Description of the task
Line by line, set down all the data below exactly, omitting any picture.

-- Data shown follows --

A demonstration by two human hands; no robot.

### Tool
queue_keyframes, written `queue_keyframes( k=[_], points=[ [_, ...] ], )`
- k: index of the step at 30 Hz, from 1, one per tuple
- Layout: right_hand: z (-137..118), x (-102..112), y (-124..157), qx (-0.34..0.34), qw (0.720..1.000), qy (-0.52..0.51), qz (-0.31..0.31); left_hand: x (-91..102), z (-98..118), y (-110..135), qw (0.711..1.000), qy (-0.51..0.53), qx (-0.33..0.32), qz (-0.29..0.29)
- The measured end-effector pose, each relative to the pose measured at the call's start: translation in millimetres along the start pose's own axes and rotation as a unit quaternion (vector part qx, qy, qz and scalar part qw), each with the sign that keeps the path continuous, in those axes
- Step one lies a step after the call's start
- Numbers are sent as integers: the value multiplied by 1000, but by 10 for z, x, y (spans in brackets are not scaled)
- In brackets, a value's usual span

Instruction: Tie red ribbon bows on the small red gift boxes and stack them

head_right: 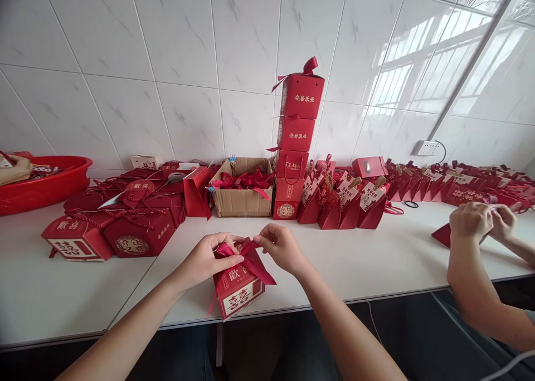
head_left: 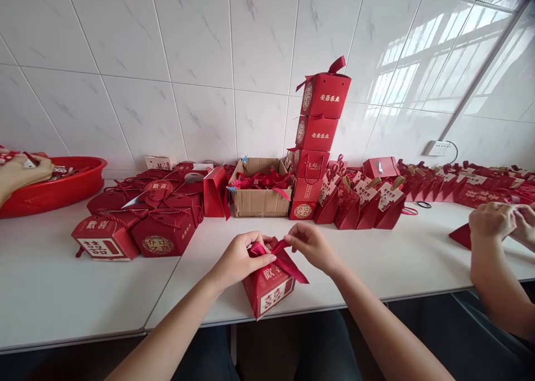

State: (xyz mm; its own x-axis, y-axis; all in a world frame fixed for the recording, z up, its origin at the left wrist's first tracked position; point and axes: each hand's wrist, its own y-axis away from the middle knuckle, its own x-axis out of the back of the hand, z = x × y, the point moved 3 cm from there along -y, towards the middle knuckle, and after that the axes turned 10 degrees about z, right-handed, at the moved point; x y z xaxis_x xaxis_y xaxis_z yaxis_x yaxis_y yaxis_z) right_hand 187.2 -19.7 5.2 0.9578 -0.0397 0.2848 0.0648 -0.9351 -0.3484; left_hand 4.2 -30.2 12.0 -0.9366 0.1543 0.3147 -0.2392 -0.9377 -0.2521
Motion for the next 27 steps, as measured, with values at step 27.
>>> queue_keyframes(
  k=[27],
  points=[
    [-497, -227, -6, 234, 938, 217, -137, 187, -46, 5, 998, -18, -53, 22]
  ],
)
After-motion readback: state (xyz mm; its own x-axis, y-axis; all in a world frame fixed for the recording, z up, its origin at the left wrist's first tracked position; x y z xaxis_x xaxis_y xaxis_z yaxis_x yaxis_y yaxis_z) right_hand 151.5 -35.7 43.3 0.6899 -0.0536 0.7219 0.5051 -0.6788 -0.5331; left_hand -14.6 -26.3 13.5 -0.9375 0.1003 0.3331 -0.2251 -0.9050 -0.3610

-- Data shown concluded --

Answer section
A demonstration by two human hands; no robot.

### Tool
queue_keyframes, written `queue_keyframes( k=[_], points=[ [_, ...] ], )`
- k: index of the step at 30 Hz, from 1, one per tuple
- Layout: right_hand: z (-137..118), x (-102..112), y (-124..157), qx (-0.34..0.34), qw (0.720..1.000), qy (-0.52..0.51), qz (-0.31..0.31); left_hand: x (-91..102), z (-98..118), y (-110..135), qw (0.711..1.000), qy (-0.51..0.53), qx (-0.33..0.32), qz (-0.29..0.29)
- The measured end-effector pose, each relative to the pose measured at the call's start: translation in millimetres along the start pose's own axes and rotation as a unit quaternion (vector part qx, qy, qz and scalar part qw), each with the sign that keeps the path continuous, in those axes
- Step one lies a step after the call's start
- Numbers are sent as integers: the value multiplied by 1000, but by 10 for z, x, y (spans in brackets are not scaled)
- In brackets, a value's usual span

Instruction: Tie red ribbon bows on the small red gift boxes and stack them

head_right: 
head_left: 

State: (xyz mm; its own x-axis, y-axis; all in a world frame fixed for the recording, z up, its origin at the left wrist's first tracked position; point and axes: each hand's wrist, its own y-axis away from the middle knuckle, its own x-axis out of the back of the hand, z = x × y, the point moved 3 cm from there along -y, towards the middle knuckle, and after that the axes turned 10 degrees about z, right-handed, at the moved point; x y z xaxis_x xaxis_y xaxis_z yaxis_x yaxis_y yaxis_z) right_hand 187.2 -19.7 5.2 0.9578 -0.0397 0.2848 0.0648 -0.9351 -0.3484; left_hand 4.2 -30.2 12.0 -0.9366 0.1543 0.3147 -0.2392 -0.9377 -0.2521
Motion for the next 27 steps, as measured, with values at step 27.
>>> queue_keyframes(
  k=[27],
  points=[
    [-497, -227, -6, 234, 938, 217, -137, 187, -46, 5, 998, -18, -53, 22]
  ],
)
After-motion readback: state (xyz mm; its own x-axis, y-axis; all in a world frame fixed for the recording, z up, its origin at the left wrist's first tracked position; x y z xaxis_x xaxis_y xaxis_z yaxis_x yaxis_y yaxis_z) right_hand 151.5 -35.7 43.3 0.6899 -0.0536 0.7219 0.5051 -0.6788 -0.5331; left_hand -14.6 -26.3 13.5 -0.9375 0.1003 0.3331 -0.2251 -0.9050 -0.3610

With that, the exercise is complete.